Gather every line from the entries below that includes "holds".
==== THE DATA ====
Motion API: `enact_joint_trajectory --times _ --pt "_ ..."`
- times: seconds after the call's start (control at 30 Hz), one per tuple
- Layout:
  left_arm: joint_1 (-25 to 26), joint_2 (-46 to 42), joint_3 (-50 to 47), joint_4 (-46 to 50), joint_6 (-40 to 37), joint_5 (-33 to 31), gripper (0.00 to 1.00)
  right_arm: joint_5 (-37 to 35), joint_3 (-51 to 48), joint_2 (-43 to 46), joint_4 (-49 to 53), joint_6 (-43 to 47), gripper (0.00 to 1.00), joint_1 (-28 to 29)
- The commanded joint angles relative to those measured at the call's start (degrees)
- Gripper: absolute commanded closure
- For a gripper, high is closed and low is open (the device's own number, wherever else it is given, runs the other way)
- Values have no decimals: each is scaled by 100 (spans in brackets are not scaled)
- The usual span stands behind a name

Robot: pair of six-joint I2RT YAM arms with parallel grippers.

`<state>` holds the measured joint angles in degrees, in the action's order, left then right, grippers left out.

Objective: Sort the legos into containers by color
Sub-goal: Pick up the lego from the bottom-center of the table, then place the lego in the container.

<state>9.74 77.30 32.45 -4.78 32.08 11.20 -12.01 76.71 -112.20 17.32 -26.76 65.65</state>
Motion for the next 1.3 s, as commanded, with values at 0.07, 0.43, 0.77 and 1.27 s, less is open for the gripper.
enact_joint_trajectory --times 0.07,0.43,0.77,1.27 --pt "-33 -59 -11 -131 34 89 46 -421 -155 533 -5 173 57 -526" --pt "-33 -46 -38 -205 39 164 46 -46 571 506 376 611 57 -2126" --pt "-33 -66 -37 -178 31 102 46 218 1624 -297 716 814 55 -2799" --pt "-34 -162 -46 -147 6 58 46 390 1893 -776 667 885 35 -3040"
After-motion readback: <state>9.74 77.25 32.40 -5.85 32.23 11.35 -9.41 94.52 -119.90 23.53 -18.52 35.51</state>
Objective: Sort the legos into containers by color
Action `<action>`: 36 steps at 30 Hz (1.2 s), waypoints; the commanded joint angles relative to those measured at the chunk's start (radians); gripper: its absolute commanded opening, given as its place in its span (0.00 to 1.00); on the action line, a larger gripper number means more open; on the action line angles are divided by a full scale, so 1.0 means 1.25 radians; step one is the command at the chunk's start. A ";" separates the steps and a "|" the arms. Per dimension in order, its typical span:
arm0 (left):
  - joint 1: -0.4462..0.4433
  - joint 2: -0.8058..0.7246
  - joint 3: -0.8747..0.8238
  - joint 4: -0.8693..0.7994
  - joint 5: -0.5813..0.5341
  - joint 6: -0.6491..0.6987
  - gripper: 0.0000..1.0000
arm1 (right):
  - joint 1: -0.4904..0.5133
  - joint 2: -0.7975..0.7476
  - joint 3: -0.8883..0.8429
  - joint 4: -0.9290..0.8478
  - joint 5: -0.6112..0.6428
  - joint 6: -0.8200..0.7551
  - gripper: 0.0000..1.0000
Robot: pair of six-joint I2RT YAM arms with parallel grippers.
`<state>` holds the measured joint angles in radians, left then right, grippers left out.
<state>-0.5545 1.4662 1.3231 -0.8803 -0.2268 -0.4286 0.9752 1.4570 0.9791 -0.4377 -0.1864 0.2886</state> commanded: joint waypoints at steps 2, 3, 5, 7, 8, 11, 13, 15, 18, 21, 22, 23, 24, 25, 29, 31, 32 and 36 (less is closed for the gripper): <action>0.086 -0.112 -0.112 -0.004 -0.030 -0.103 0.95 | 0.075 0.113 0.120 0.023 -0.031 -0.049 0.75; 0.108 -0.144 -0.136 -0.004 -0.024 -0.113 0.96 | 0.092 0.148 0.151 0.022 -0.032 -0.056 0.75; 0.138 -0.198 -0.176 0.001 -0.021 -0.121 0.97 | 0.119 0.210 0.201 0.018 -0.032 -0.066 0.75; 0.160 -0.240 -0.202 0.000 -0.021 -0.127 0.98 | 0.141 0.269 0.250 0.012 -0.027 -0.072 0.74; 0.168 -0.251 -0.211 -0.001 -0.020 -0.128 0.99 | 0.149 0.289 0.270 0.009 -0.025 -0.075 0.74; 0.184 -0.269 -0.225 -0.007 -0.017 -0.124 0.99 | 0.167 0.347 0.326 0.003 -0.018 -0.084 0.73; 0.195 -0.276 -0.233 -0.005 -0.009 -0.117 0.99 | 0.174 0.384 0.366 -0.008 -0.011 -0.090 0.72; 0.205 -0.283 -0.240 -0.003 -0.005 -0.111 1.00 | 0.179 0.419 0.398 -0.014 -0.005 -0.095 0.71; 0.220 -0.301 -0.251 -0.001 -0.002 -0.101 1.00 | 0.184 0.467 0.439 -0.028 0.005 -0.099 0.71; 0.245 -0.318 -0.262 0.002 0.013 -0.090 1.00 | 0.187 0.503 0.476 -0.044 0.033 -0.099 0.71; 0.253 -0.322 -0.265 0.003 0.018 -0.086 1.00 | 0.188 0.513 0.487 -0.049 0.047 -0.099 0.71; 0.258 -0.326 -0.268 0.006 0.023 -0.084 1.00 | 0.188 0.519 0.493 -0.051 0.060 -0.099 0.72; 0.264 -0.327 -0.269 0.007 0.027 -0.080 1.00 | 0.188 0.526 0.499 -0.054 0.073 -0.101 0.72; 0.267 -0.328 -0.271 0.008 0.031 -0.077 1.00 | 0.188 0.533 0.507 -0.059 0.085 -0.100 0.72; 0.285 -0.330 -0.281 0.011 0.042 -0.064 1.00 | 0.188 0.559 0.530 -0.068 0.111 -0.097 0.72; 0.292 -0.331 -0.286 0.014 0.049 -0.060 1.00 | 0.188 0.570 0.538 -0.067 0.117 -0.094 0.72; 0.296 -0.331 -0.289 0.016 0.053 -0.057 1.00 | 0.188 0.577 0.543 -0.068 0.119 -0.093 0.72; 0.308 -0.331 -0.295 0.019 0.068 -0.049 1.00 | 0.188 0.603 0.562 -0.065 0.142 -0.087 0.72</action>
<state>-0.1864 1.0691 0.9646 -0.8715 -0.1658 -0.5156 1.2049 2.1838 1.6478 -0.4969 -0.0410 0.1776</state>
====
OUTPUT BELOW:
`<state>` holds the measured joint angles in degrees, in the action's order, left then right, grippers left out.
`<state>` holds the measured joint angles in radians, left then right, grippers left out.

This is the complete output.